Your goal –
Line by line, transcribe the data below exactly and pass over the images.

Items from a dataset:
Start of Block

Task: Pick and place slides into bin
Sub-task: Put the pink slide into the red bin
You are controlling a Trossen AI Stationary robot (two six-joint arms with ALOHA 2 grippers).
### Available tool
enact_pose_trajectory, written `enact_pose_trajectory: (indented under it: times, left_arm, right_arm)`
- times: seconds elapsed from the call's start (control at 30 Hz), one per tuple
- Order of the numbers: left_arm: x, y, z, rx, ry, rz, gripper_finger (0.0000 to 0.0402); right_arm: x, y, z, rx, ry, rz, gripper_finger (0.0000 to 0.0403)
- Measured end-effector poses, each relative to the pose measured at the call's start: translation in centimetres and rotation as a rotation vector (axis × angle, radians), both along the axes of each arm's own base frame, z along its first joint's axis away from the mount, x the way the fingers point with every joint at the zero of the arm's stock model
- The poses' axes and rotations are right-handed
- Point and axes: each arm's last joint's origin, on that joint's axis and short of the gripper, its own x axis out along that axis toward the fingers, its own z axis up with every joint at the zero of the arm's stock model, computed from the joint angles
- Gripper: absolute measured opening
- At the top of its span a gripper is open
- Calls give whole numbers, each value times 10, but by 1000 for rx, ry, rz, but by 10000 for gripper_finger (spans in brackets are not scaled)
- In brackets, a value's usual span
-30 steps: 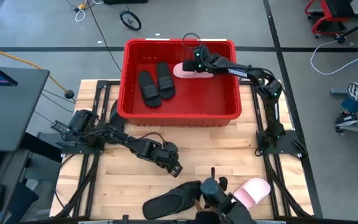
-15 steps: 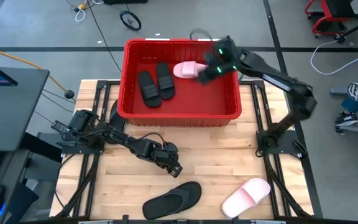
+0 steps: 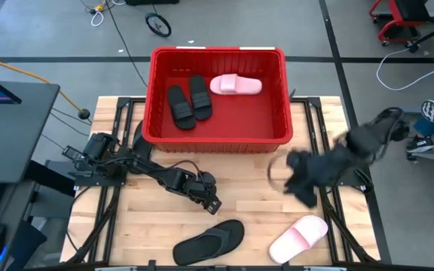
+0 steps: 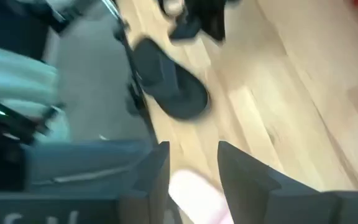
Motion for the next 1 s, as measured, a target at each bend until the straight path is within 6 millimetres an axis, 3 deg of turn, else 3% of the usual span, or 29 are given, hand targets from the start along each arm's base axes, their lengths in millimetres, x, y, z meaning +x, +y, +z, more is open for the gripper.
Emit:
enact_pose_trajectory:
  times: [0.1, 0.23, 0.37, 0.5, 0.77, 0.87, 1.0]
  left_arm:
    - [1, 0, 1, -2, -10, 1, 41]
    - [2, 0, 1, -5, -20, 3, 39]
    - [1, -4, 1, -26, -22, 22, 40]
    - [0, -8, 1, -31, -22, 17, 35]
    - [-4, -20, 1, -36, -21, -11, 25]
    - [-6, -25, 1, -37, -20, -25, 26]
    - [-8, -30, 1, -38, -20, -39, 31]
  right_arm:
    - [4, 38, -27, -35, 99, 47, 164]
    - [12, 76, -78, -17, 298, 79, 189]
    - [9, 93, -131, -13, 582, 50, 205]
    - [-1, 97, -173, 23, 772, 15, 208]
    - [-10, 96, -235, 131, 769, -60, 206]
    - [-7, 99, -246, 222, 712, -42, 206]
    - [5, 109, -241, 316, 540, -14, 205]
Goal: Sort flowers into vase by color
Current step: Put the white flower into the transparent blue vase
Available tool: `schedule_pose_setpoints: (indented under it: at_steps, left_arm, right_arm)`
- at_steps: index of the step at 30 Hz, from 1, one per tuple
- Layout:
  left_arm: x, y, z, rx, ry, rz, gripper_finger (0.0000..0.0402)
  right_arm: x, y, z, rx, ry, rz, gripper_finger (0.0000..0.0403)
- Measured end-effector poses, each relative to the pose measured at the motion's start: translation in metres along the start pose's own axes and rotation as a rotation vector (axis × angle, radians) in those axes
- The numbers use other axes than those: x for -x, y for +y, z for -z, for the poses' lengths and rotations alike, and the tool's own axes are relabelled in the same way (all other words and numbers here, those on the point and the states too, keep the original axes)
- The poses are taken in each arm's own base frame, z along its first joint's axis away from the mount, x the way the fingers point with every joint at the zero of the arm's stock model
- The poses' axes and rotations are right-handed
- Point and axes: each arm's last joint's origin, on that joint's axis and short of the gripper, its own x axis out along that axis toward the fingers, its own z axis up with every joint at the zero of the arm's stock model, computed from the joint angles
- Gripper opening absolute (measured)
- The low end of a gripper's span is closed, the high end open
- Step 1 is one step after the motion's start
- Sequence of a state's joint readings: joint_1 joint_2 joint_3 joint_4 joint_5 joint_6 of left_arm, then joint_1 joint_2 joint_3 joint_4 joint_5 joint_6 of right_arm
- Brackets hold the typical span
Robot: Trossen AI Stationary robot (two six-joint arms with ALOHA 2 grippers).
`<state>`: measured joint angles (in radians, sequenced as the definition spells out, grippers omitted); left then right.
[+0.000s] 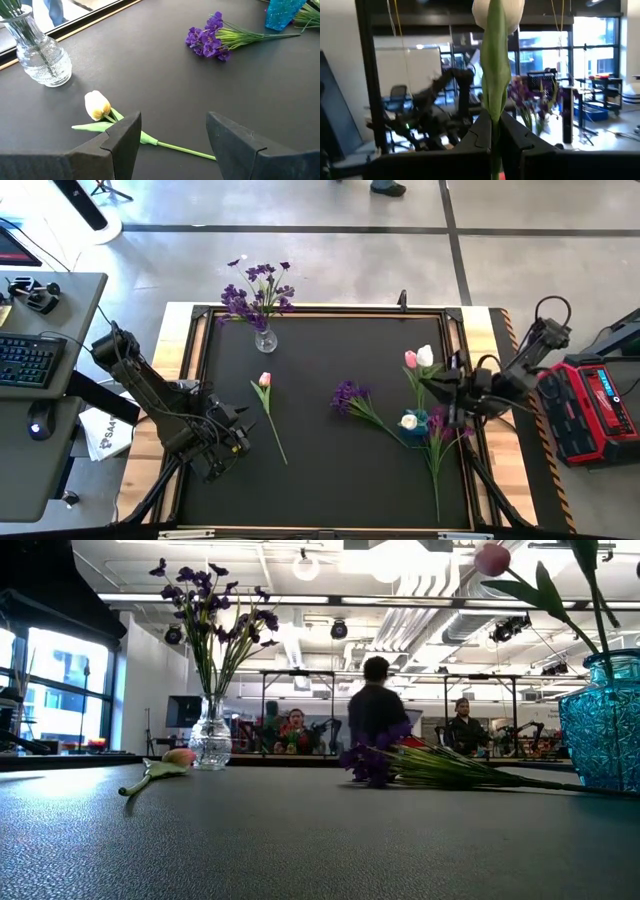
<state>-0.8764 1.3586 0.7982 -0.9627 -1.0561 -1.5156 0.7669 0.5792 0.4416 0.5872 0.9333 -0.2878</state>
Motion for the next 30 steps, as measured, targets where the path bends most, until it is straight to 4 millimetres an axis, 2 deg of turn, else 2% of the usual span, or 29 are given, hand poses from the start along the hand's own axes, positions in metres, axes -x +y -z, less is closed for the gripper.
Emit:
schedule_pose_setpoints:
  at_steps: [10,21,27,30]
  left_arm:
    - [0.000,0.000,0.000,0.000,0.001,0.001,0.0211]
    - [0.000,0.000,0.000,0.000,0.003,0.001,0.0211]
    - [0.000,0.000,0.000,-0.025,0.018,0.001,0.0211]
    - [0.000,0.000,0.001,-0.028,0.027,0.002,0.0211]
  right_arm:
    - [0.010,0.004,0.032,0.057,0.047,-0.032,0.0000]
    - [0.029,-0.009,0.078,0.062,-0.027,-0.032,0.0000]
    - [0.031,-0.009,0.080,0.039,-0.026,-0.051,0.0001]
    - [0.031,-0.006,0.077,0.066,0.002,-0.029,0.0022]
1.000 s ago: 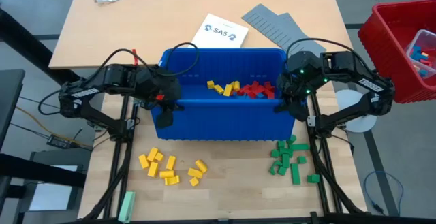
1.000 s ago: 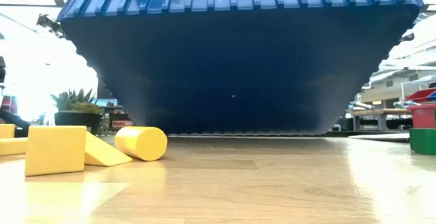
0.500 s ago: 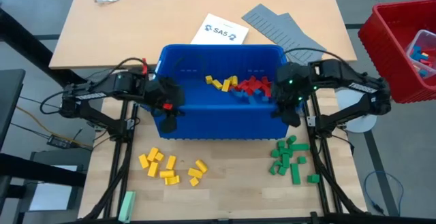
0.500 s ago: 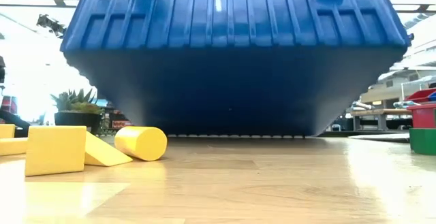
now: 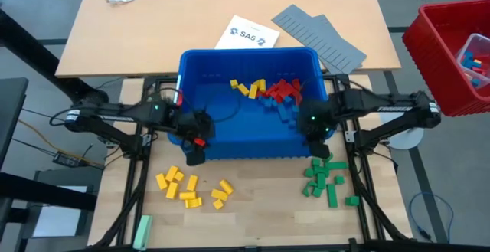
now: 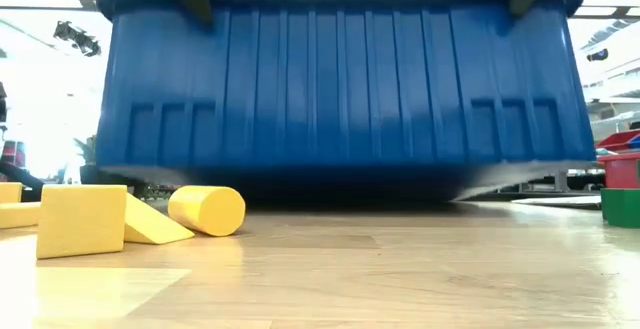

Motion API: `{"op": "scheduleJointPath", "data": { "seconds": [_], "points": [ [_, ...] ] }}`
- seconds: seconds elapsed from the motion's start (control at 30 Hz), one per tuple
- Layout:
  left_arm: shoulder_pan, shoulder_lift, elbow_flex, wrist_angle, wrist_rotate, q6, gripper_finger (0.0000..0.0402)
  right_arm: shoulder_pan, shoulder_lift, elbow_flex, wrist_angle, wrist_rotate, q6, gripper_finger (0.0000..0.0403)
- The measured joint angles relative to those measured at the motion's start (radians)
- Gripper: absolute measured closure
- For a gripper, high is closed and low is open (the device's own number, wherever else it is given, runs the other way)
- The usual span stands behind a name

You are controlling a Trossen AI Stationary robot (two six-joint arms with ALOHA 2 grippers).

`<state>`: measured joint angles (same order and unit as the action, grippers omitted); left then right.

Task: Sort blocks
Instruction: Adjust the blue bin

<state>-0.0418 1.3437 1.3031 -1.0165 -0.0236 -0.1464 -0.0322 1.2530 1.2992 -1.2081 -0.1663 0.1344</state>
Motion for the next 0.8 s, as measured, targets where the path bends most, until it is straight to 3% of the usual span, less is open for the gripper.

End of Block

Expected output –
Task: Pick and place slides into bin
Sub-task: Put the pink slide into the red bin
You are controlling a Trossen AI Stationary robot (two six-joint arms with ALOHA 2 grippers).
### Available tool
enact_pose_trajectory, written `enact_pose_trajectory: (indented under it: times, left_arm, right_arm)`
- times: seconds elapsed from the call's start (control at 30 Hz), one per tuple
- Order of the numbers: left_arm: x, y, z, rx, ry, rz, gripper_finger (0.0000 to 0.0402); right_arm: x, y, z, rx, ry, rz, gripper_finger (0.0000 to 0.0403)
- Measured end-effector poses, each relative to the pose measured at the call's start: translation in centimetres and rotation as a rotation vector (axis × angle, radians), both along the axes of each arm's own base frame, z along its first joint's axis away from the mount, x the way the fingers point with every joint at the zero of the arm's stock model
- The poses' axes and rotations are right-handed
- Point and axes: each arm's last joint's origin, on that joint's axis and short of the gripper, its own x axis out along that axis toward the fingers, its own z axis up with every joint at the zero of the arm's stock model, computed from the joint angles
- Gripper: absolute measured opening
- At the top of its span a gripper is open
- Calls give whole numbers, each value times 10, but by 1000 for rx, ry, rz, but by 10000 for gripper_finger (spans in brackets are not scaled)
- In brackets, a value's usual span
-30 steps: 
-15 steps: 
+0 steps: 
+0 steps: 
Motion for the next 1 s, as measured, a target at each bend until the straight path is within 6 millimetres an axis, 3 deg of turn, else 3% of the usual span, or 29 are given, hand targets from the start along each arm's base axes, their lengths in millimetres, x, y, z meaning +x, +y, +z, more is open for the gripper.
Emit:
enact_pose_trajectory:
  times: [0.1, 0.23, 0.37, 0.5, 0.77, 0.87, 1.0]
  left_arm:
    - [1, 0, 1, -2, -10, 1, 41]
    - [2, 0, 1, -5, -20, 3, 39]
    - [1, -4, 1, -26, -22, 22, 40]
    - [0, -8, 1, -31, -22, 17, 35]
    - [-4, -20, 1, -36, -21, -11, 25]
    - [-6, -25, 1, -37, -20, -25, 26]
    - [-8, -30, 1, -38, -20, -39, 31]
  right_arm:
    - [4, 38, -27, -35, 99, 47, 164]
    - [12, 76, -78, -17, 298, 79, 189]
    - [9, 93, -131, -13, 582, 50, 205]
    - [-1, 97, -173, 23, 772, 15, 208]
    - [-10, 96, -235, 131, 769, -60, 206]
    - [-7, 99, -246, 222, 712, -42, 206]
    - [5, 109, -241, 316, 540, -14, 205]
Goal: Sort flowers into vase by color
Current step: Put the white flower into the transparent blue vase
Available tool: `schedule_pose_setpoints: (indented under it: at_steps, left_arm, right_arm)`
- at_steps: index of the step at 30 Hz, from 1, one per tuple
- Layout:
  left_arm: x, y, z, rx, ry, rz, gripper_finger (0.0000..0.0402)
  right_arm: x, y, z, rx, ry, rz, gripper_finger (0.0000..0.0403)
- Measured end-effector poses, each relative to the pose measured at the motion's start: translation in metres along the start pose's own axes and rotation as a rotation vector (axis × angle, radians) in those axes
- The numbers use other axes than those: x for -x, y for +y, z for -z, for the poses' lengths and rotations alike, and the tool's own axes are relabelled in the same way (all other words and numbers here, those on the point and the states too, keep the original axes)
- The poses are taken in each arm's own base frame, z along its first joint's axis away from the mount, x the way the fingers point with every joint at the zero of the arm's stock model
- The poses' axes and rotations are right-handed
- Point and axes: each arm's last joint's origin, on that joint's axis and short of the gripper, its own x axis out along that axis toward the fingers, its own z axis up with every joint at the zero of the arm's stock model, computed from the joint angles
- Gripper opening absolute (measured)
- The low end of a gripper's span is closed, the high end open
- Step 1 is one step after the motion's start
- Sequence of a state's joint readings: joint_1 joint_2 joint_3 joint_4 joint_5 joint_6 of left_arm, then joint_1 joint_2 joint_3 joint_4 joint_5 joint_6 of right_arm
- Brackets hold the typical span
Robot: Trossen AI Stationary robot (two six-joint arms with ALOHA 2 grippers).
`<state>`: measured joint angles (in radians, sequenced as the definition spells out, grippers omitted); left then right.
[+0.000s] 
<state>-0.8764 1.3586 0.7982 -0.9627 -1.0561 -1.5156 0.7669 0.5792 0.4416 0.5872 0.9333 -0.2878</state>
Motion for the next 30 steps, as measured, targets where the path bends most, until it is straight to 4 millimetres an axis, 2 deg of turn, else 2% of the usual span, or 29 are given, hand poses from the start along the hand's own axes, positions in metres, axes -x +y -z, less is closed for the gripper.
Emit:
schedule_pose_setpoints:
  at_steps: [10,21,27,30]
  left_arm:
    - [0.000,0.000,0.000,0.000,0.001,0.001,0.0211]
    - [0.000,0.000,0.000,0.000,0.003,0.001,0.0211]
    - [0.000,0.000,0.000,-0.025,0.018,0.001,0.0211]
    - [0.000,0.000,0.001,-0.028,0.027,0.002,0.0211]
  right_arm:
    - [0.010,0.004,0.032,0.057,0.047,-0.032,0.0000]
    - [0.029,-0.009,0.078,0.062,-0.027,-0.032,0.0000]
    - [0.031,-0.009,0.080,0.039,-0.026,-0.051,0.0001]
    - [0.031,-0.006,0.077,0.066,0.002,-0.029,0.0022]
1.000 s ago: 
1.000 s ago: 
0.500 s ago: 
0.500 s ago: 
now: 
now: 

Motion API: `{"op": "scheduleJointPath", "data": { "seconds": [_], "points": [ [_, ...] ] }}`
- seconds: seconds elapsed from the motion's start (control at 30 Hz), one per tuple
- Layout:
  left_arm: shoulder_pan, shoulder_lift, elbow_flex, wrist_angle, wrist_rotate, q6, gripper_finger (0.0000..0.0402)
  right_arm: shoulder_pan, shoulder_lift, elbow_flex, wrist_angle, wrist_rotate, q6, gripper_finger (0.0000..0.0403)
- The measured joint angles relative to those measured at the motion's start (radians)
- Gripper: absolute measured closure
- For a gripper, high is closed and low is open (the device's own number, wherever else it is given, runs the other way)
- The usual span stands behind a name

You are controlling a Trossen AI Stationary robot (two six-joint arms with ALOHA 2 grippers).

`<state>`: measured joint angles (same order and unit as the action, grippers omitted); left then right.

Task: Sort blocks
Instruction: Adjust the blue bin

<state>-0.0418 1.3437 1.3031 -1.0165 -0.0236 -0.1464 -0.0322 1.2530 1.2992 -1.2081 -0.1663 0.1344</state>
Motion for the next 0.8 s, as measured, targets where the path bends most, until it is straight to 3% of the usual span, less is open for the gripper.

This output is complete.